_Problem requirements_
Taking the first line of the listing as the start and the line containing "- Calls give" as the end, reproduce everything in between exactly, both ends included.

_Given information_
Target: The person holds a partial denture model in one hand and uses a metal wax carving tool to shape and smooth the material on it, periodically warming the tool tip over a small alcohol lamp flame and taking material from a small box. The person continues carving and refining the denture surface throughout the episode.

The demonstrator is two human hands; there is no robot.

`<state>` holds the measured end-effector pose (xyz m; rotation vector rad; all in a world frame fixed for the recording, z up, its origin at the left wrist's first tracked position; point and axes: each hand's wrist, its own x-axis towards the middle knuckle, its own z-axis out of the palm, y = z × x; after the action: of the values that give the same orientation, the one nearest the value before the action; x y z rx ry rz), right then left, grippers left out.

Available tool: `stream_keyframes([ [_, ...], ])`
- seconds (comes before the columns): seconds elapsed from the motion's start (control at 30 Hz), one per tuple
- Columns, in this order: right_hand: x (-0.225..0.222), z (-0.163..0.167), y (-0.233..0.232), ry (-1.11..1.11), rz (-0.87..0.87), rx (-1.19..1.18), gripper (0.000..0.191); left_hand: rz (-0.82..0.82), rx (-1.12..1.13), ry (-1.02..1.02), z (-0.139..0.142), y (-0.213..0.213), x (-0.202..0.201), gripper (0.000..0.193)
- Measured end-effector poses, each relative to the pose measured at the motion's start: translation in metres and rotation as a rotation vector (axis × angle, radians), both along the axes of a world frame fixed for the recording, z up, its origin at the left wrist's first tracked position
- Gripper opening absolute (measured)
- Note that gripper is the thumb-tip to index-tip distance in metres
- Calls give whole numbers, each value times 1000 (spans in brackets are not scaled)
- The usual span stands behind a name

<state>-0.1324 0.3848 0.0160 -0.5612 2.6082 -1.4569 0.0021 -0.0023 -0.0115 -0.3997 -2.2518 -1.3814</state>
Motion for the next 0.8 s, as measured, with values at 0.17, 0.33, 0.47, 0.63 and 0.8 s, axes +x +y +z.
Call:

_Solution to this task_
Target: The person holds a partial denture model in one hand and uses a metal wax carving tool to shape and smooth the material on it, periodically warming the tool tip over a small alcohol lamp flame and taking material from a small box. The person continues carving and refining the denture surface throughout the episode.

The demonstrator is two human hands; there is no robot.

`<state>` holds the measured end-effector pose (xyz m; rotation vector rad; all in a world frame fixed for the recording, z up, its origin at the left wrist's first tracked position; point and axes: each hand's wrist, its own x-axis towards the middle knuckle, its own z-axis out of the palm, y = z × x; after the action: of the values that give the same orientation, the one nearest the value before the action; x y z rx ry rz), right then left, grippers left out.

Available tool: `stream_keyframes([ [_, ...], ])`
- seconds (comes before the columns): seconds elapsed from the motion's start (control at 30 Hz), one per tuple
- Columns, in this order: right_hand: x (-0.225..0.222), z (-0.163..0.167), y (-0.233..0.232), ry (-1.11..1.11), rz (-0.87..0.87), rx (-1.19..1.18), gripper (0.000..0.191); left_hand: rz (-0.82..0.82), rx (-1.12..1.13), ry (-1.02..1.02), z (-0.139..0.142), y (-0.213..0.213), x (-0.202..0.201), gripper (0.000..0.193)
- Measured end-effector poses, each relative to the pose measured at the motion's start: translation in metres and rotation as a rotation vector (axis × angle, radians), both along the axes of a world frame fixed for the recording, z up, its origin at the left wrist's first tracked position
- Gripper opening absolute (measured)
- Note that gripper is the thumb-tip to index-tip distance in metres
- Calls give whole numbers, each value times 1000 (spans in brackets are not scaled)

That concludes the output.